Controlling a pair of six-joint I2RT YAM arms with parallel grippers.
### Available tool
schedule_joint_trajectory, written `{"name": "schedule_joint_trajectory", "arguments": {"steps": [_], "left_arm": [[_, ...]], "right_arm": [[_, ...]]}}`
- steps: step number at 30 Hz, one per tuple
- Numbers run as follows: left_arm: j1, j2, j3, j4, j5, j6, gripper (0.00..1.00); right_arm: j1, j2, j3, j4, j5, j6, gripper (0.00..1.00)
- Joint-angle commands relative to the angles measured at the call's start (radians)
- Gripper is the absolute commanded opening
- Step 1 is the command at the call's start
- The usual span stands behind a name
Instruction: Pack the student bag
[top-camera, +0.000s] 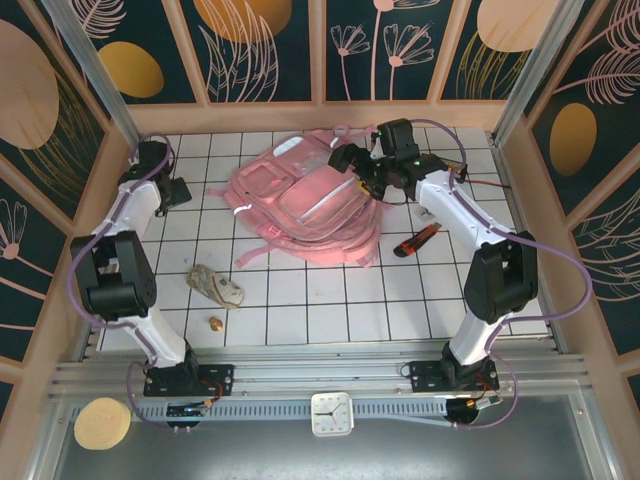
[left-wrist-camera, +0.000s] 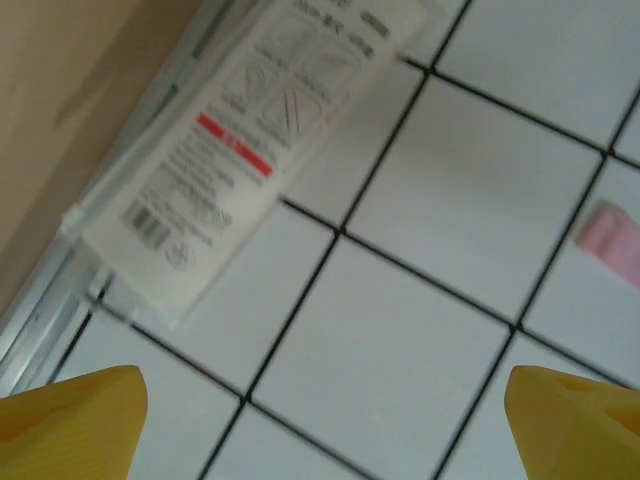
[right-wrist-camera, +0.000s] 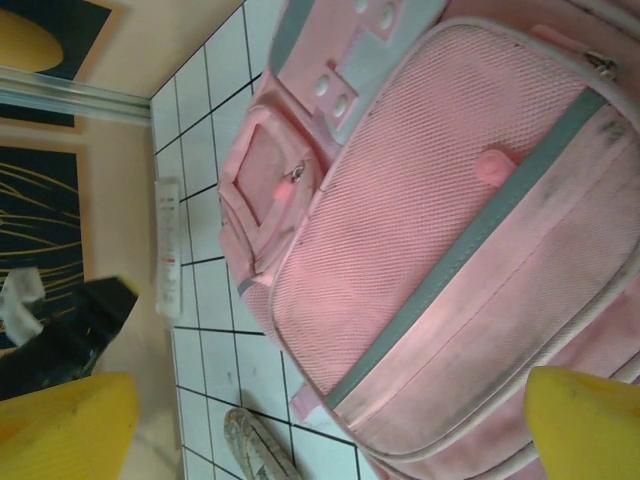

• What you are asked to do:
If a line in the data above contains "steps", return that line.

• Task solution:
schedule_joint_trajectory, written `{"name": "schedule_joint_trajectory", "arguments": {"steps": [_], "left_arm": [[_, ...]], "right_arm": [[_, ...]]}}`
- steps: step number at 30 Hz, one per tuple

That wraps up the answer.